• **What this task involves**:
Filter the entries beneath this task, copying only the lines that hold the word "things".

• **Given records**:

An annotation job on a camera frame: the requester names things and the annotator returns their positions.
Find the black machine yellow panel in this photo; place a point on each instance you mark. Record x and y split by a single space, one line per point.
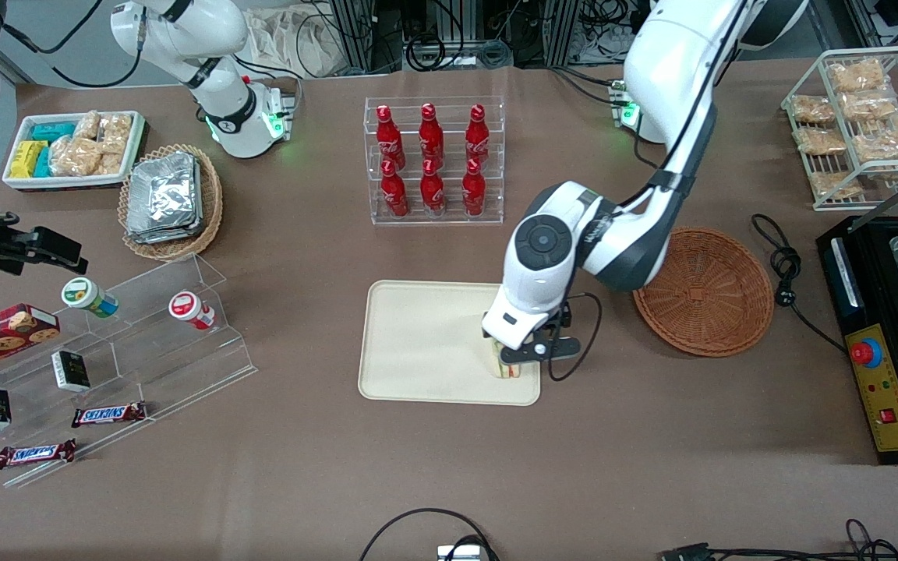
839 273

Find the brown Snickers bar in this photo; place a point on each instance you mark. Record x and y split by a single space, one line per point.
34 453
108 414

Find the teal snack pack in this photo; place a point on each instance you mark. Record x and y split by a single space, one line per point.
53 131
44 162

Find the bagged brown pastry pack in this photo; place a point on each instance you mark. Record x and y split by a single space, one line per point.
819 141
814 109
856 75
868 107
885 142
835 185

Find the beige rectangular tray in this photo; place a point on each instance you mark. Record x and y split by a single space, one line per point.
426 343

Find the green lidded cup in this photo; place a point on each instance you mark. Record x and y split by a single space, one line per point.
81 293

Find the clear acrylic stepped stand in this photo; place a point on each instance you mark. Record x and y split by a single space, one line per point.
168 366

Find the silver foil pouch stack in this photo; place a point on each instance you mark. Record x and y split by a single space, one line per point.
164 199

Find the triangle sandwich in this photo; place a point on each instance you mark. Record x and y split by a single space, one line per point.
507 371

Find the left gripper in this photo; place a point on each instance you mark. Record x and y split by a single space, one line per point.
565 317

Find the red lidded cup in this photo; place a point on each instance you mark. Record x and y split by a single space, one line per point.
184 305

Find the red cola bottle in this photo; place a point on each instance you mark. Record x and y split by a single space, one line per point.
478 139
433 193
431 136
390 140
473 193
394 195

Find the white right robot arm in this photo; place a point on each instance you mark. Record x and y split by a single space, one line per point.
184 31

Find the yellow snack pack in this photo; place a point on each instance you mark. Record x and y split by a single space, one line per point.
26 158

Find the red emergency stop button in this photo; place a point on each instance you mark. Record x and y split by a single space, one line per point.
866 352

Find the small silver device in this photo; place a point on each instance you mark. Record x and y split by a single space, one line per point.
458 553

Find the oval light wicker basket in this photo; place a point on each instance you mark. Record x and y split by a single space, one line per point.
211 202

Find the white cloth bag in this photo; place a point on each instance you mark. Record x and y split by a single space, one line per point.
293 43

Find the clear rice cracker pack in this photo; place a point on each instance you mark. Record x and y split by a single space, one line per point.
87 125
116 132
75 156
109 164

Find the round brown wicker basket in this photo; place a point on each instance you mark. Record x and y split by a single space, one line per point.
714 296

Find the white rectangular snack bin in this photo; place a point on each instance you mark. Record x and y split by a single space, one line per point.
67 182

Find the clear acrylic bottle rack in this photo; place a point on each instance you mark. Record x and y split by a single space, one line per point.
433 220

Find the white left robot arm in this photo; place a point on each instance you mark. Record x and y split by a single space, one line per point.
675 78

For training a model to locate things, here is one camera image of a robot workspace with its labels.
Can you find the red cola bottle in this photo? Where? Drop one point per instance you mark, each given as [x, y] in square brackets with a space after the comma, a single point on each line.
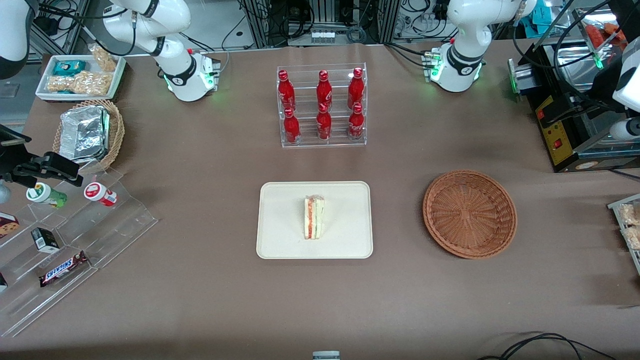
[356, 89]
[323, 122]
[291, 127]
[286, 90]
[324, 90]
[356, 122]

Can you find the red snack canister white lid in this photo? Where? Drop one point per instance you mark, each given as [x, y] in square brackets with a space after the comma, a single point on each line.
[100, 194]

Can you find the clear bag of crackers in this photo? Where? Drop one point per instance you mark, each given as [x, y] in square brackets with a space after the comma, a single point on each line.
[630, 214]
[634, 238]

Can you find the tray with rice snacks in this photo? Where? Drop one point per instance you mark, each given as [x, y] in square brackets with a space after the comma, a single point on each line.
[620, 205]

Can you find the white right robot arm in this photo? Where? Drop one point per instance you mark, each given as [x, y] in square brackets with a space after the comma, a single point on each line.
[175, 75]

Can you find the large clear peanut snack bag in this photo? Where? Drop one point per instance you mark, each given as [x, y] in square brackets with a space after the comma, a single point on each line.
[80, 84]

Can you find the green snack canister white lid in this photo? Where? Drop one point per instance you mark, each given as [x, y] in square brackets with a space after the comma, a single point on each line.
[46, 195]

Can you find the brown round wicker basket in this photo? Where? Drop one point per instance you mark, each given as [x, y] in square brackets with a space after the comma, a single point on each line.
[470, 215]

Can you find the black packet with white print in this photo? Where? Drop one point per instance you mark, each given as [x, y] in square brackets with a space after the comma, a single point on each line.
[2, 282]

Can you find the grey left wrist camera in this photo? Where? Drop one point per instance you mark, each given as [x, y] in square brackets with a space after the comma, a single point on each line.
[627, 130]

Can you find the black food warmer appliance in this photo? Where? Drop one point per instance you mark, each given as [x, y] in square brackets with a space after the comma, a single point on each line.
[555, 130]

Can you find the clear acrylic stepped display stand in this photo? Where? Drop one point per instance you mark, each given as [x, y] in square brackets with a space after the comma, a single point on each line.
[120, 220]

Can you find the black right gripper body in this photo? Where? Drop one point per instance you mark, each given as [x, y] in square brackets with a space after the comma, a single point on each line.
[9, 161]

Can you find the clear acrylic bottle rack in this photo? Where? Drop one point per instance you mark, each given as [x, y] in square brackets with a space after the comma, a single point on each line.
[305, 142]

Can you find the small black carton box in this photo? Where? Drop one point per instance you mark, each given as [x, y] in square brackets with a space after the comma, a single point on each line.
[46, 241]

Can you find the Snickers chocolate bar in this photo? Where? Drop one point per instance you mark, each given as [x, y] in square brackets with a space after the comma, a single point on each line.
[62, 270]

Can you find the silver foil packs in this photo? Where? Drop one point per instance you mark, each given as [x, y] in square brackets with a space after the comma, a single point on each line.
[85, 132]

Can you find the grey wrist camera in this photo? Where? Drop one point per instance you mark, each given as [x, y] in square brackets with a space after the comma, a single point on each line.
[627, 130]
[4, 192]

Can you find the light wicker basket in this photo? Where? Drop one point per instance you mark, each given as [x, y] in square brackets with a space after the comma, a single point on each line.
[116, 135]

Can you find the small grey device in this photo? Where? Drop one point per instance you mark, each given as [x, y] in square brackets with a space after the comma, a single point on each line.
[326, 355]

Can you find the teal snack packet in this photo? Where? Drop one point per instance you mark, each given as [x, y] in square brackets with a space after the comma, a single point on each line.
[69, 67]

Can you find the white plastic snack bin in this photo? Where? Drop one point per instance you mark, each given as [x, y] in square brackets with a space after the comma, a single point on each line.
[45, 95]

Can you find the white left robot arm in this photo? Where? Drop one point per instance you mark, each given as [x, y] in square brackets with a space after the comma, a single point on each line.
[462, 30]

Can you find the small clear peanut snack bag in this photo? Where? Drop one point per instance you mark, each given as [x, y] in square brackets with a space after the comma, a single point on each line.
[104, 59]

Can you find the triangular sandwich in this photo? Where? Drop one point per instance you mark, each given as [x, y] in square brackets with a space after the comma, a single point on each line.
[314, 217]

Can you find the silver metal cylinder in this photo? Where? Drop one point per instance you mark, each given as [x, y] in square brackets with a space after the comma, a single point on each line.
[521, 77]

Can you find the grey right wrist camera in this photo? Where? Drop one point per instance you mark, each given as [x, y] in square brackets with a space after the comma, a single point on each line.
[4, 192]

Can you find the brown cookie box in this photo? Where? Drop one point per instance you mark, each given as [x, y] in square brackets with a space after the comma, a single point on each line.
[7, 225]

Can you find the cream rectangular serving tray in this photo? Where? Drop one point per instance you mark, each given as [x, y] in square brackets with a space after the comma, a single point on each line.
[285, 230]

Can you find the white power strip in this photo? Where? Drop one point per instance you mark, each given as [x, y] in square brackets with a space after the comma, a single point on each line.
[323, 36]

• **Task solution**:
An annotation job on a camera frame: the requester names things and the annotator returns their positions.
For training a model to locate things, here is one camera image of a robot workspace with its labels.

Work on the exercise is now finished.